Drivers and control software for RGB LED lighting products from Asus and Gigabyte are reportedly leaving their users open to attack, with security researchers discovering privilege-escalation and arbitrary code execution vulnerabilities - despite both companies having been given time to patch the flaws.
A popular choice among enthusiast system builders, RGB lighting allows for the selection of one of 16.7 million colours for case, keyboard, mouse, and these days even mousemat and headset lighting under software control. These lights can be set to a single colour, multiple colours, animated, or tied in to other software to change according to fan speed, system temperature, or even the player's health in a game. For those who like a bit of bling, then, RGB lighting is usually an obvious upgrade choice over more staid components - but it's a choice which, researchers from SecureAuth have claimed, may be leaving users open to attack.

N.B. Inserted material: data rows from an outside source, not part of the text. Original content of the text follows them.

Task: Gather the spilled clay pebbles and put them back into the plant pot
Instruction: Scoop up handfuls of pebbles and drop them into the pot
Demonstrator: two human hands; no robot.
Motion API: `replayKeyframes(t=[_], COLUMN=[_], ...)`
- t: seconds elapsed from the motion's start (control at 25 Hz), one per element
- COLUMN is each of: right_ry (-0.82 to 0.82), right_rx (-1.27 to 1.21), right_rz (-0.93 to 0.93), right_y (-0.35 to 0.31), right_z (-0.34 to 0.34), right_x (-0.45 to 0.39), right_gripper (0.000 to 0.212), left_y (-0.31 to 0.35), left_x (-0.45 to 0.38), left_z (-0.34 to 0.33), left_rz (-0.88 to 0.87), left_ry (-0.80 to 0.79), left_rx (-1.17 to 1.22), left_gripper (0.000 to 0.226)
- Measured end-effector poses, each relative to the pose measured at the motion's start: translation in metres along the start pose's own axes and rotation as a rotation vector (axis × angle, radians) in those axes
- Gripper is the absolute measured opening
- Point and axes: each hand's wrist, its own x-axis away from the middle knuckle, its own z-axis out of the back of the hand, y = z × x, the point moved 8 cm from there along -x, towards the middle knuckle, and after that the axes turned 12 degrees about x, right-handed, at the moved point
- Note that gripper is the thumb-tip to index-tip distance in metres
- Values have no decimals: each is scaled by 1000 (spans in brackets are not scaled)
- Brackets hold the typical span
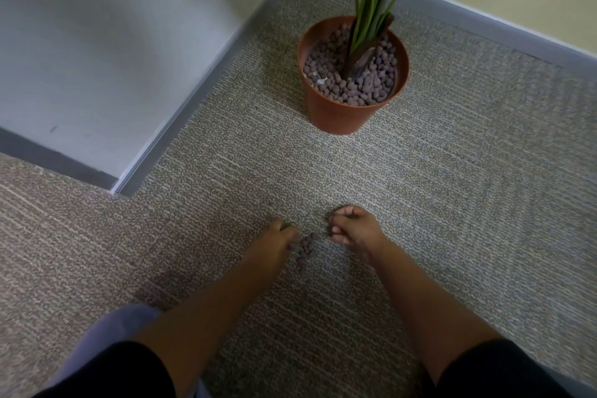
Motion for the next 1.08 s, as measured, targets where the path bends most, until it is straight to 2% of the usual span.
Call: replayKeyframes(t=[0.12,0.24,0.32,0.44,0.52,0.6,0.72,0.76,0.84,1.08], right_ry=[-9,-34,-68,-89,-53,2,96,143,216,258], right_rx=[-46,-122,-162,-151,-171,-202,-76,-14,33,81], right_rz=[-4,-20,12,143,253,356,476,501,507,430], right_y=[-8,-20,-36,-85,-131,-180,-220,-227,-234,-229], right_z=[-3,-7,-4,14,31,43,49,51,60,80], right_x=[2,4,11,17,19,21,23,23,18,0], right_gripper=[20,17,15,13,14,17,18,19,22,24], left_y=[-8,-24,-10,40,78,108,134,142,156,162], left_x=[1,-1,-3,-29,-49,-71,-94,-99,-111,-127], left_z=[15,30,28,46,69,105,141,151,159,159], left_rz=[83,392,521,501,467,376,258,229,244,266], left_ry=[183,396,409,390,338,315,328,329,324,173], left_rx=[249,719,1109,1499,1690,1790,1872,1886,1818,1612], left_gripper=[8,10,5,25,29,26,13,21,39,21])
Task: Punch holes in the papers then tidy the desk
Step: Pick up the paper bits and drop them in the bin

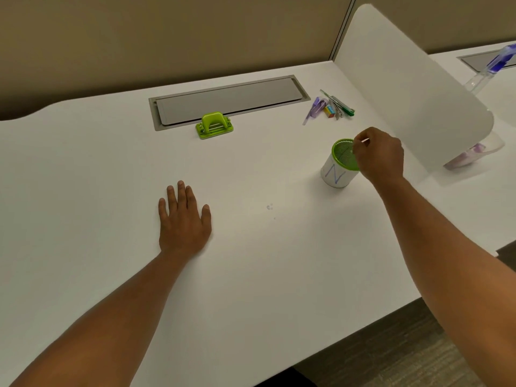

In a pair of security bulletins first spotted by Bleeping Computer, SecureAuth's Diego Juarez details a series of vulnerabilities in Asus' Aura Sync and Gigabyte's App Center, Aorus Graphics Engine, Xtreme Engine, and OC Guru II software, the latter of which are used for overclocking and hardware monitoring as well as RGB lighting control. These vulnerabilities range from allowing malicious software to elevate its privilege level to allowing for the execution of arbitrary code - serious flaws, in other words.
According to timelines published by SecureAuth, Asus was informed of the flaw in late November 2017 and given full technical details in late January this year. An update to the Aura Sync software was issued in April, but failed to fix any of the vulnerabilities; a further update in May fixed only one of two vulnerable drivers bundled with the software. Since then, SecureAuth claims Asus has been silent, leading to the public release of the related security advisory.
Gigabyte, the second company named by SecureAuth, didn't fare much better: The company was notified in April, by May had claimed that it was 'a hardware company [and] not specialised in software' and thus couldn't be expected to understand SecureAuth's private advisory, and finally closed the issue in July claiming that 'its products are not affected by the reported vulnerabilities' - a claim SecureAuth has refuted with functional proof-of-concept attacks against the company's software.
At present, neither Gigabyte nor Asus appear to be shipping updates which fix the vulnerabilities highlighted by SecureAuth; accordingly, users are advised to uninstall the affected packages - Asus Aura Sync version 1.07.22 and earlier, Gigabyte App Center version 1.33 and earlier, Aorus Graphics Engine version 1.33 and earlier, Xtreme Engine version 1.25 and earlier, and OC Guru II version 2.08 and earlier - until such updates are made available. More information can be found in SecureAuth's Asus and Gigabyte advisories.